En effet, ce TMHT est réalisé de façon à ce que le joueur puisse constamment avoir une lisibilité correcte. Le sprite principal est quasiment toujours au centre de l'écran. Comme il ne bouge pas il reste visible et permet au joueur de ne pas être gêné par la rémanence. Le jeu disposant de sprite de très grosse taille, ce qui accentue d'autant plus cet effet. Dans le dernier niveau par exemple vous devez éviter des sortes de motos gigantesques qui laissent derrière elles une traînée de pixels qui couvrent tout l'écran.
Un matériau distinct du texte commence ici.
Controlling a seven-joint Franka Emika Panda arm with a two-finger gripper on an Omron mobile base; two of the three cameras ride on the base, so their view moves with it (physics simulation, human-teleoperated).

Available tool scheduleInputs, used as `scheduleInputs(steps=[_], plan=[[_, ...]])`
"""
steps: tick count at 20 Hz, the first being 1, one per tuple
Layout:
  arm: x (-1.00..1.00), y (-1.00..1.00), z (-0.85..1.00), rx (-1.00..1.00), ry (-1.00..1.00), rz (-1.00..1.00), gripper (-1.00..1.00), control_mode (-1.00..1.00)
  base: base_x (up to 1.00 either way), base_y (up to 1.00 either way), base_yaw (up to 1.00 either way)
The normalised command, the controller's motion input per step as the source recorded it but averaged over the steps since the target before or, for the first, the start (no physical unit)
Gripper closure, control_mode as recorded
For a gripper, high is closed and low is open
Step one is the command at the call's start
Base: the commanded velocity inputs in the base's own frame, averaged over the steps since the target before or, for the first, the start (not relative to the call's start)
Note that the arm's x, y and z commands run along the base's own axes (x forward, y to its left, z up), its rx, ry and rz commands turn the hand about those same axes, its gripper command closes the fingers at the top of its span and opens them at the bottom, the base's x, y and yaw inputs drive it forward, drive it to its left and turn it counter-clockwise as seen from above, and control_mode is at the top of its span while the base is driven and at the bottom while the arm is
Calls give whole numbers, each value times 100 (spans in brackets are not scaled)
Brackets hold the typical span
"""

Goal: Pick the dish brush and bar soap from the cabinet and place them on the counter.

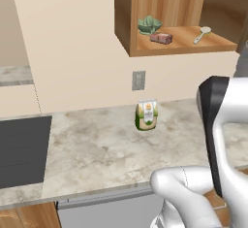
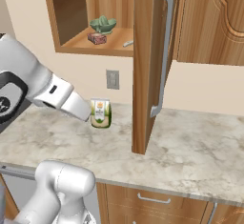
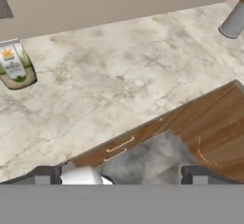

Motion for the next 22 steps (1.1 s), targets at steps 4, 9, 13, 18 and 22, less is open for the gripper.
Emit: scheduleInputs(steps=[4, 9, 13, 18, 22], plan=[[55, 10, 0, 28, -27, 11, -100, -100, 0, 0, 0], [30, -6, 18, 5, 4, 16, -100, -100, 0, 0, 0], [22, -8, 45, -10, 6, 10, -100, -100, 0, 0, 0], [28, -2, 29, -3, -13, 1, -100, -100, 0, 0, 0], [14, -2, 6, -19, -27, 6, -100, -100, 0, 0, 0]])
Heureusement qu'il suffit de sauter pour les éviter, sinon ce serait un calvaire. Cette simplicité de jeu est typique d'un titre conçu pour une console portable. Vous pouvez jouer même en vous faisant bousculer dans les transports en communs avec une faible lumière. C'est sans doute comme cela que Konami a pensé son titre et j'ai envi de dire que c'est le bon choix. Contrairement à Castlevania Adventure par exemple, le titre est été pensé comme un jeu console fixe ce qui le rend difficile à jouer sur une portable. Les reproches de facilité et simplicité de TMHT : Fall of the Foot Clan proviennent du fait que le titre n'a pas été rejoué sur sa machine d'origine mais plutôt sur des GBA et dérivés ayant un écran plus lisible. Effectivement, dans ce cas le jeu est extrêmement simple. Bien que Konami est pensé à nos yeux, le jeu dispose quand même d'une réalisation solide pour une première foi.
Les sprites sont de tailles très correctes, assez bien dessinés et correctement animés. Les scrollings, en revanche, sont un poil saccadés mais disposent de timides parallaxes, ce qui n'est pas mal. Le jeu à une action soutenue et dans certains niveaux il vous faudra essuyer une pluie de sbires du Foot Clan venant de tous les cotés. Même avec tout ces sprites de bonne taille l'animation ne souffre pas trop. Techniquement le jeu est bien réalisé, et sa mise en scène a fait l'objet d'un effort en entrecoupant les niveaux d'artworks de nos chères tortues et de bonus stage venant casser la monotonie... Mais le point le plus réussi reste la bande son. Konami et Sunsoft étaient particulièrement doués en matière de musiques sur les 8 et 16 bits et ce TMHT ne fait pas exception à cette règle.
On peut penser ce que l'on veut des thèmes des Tortue Ninja, mais il faut bien avouer que là ils s'adaptent fabuleusement au processeur sonore du Gameboy. Konami a utilisé la machine juste comme il le fallait. Les musiques sont composées de modulation dont seul le Gameboy a le secret. Il y a dans les BGM du jeu tout une panoplie de sonorités jazzy et très électro qui donnent aux musiques un rythme entraînant, elles s'écoutent très facilement malgré leur trop courte durée. Certains sons utilisés sont des modulations aux enveloppes caractéristiques du support. On découvre en fin de compte des musiques avec une basse très électro, granuleuse et des petites sonorités jazzy très sympathiques. Mention spéciale au thème du staff roll de fin qui résume à lui tout seul le talent de Konami et les capacités audio singulières du Gameboy.
TMHT : Fall of the Foot Clan n'est pas le jeu du siècle, mais il reste et de très loin, bien devant l'épisode NES. Autant en terme de réalisation que de plaisir de jeu. Bien que très simple dans son déroulement et dans sa difficulté, le jeu saura rester accessible aux plus jeunes et faire découvrir les joies du beat'em up version pizza et reptile mutant. Si en plus on nous sert cela sur une très bonne bande son, on ne va pas chipoté sur la simplicité d'un jeu dont on parle encore plus de 20 ans après sa commercialisation.